The International Monetary Fund cut its 2012 growth forecast
for China to 8.2 percent from 9 percent last month, after the nation expanded
in the last three months of the year at the slowest rate in 10 quarters.
Takeover Deterrent
China’s growth would be cut almost in half if Europe’s debt
crisis worsens. If Chinese demand falls short, demand and prices for iron ore
are likely to decline. Potential bidders have cited demand concerns as possible
deterrents that could prohibit an M&A offer. This is interesting to a Charlotte M&A Lawyer.
Economists estimate that China will grow 8.5 percent this
year. Even at the 8.2 percent rate that they are projecting for 2013, Chinese
demand for iron ore will probably keep prices from falling because the country
uses more than 40 percent of the world’s steel.

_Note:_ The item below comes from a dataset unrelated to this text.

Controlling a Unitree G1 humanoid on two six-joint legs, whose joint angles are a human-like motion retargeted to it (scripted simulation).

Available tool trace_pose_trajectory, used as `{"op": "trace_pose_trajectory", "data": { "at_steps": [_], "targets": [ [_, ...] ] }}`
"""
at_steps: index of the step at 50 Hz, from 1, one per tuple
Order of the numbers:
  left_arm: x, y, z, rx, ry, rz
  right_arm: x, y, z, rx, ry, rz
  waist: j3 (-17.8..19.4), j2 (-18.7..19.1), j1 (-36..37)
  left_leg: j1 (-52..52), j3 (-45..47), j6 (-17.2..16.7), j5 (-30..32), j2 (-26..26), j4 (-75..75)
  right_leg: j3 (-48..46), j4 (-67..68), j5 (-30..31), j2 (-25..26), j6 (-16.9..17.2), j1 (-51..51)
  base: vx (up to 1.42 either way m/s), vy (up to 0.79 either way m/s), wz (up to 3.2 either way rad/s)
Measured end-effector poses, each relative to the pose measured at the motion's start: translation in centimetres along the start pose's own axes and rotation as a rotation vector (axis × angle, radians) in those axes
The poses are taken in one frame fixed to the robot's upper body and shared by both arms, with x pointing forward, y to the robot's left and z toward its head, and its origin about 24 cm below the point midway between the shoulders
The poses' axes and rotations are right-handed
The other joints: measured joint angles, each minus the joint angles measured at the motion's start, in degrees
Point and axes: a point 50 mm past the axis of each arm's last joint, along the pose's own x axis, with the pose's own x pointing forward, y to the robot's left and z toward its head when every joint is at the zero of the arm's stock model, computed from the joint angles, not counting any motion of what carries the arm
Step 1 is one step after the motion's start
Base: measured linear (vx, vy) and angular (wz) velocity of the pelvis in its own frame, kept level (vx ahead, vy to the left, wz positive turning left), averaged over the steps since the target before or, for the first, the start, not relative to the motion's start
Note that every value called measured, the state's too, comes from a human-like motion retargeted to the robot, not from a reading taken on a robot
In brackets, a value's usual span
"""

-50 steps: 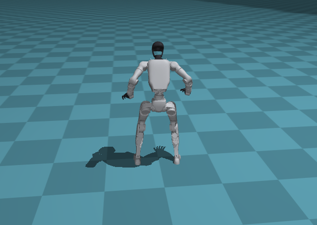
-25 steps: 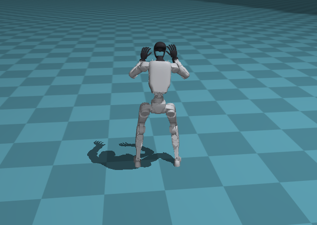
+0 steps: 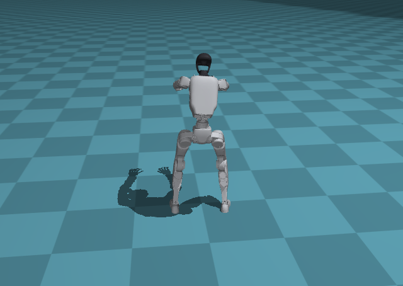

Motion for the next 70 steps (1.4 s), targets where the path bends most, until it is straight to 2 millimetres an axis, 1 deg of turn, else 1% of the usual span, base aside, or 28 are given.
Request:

Cliffs could command a takeover premium of at least 30
percent, or about $97.50 a share.
Bullish Options
At $110 a share, the price Cliffs could get in an
acquisition, would still be cheaper than any other mining company in North
America relative to free cash flow. An Istanbul
M&A Lawyer is interested in the outcome.
Options traders are betting that the value of Cliffs will
also increase. The ratio of calls to buy Cliffs shares versus puts to sell
reached 1.28-to-1 on Jan. 25, the highest level since January 2010.
Many companies are working with corporate counsel in
packaging potential M&A bids for Cliff's Natural Resources.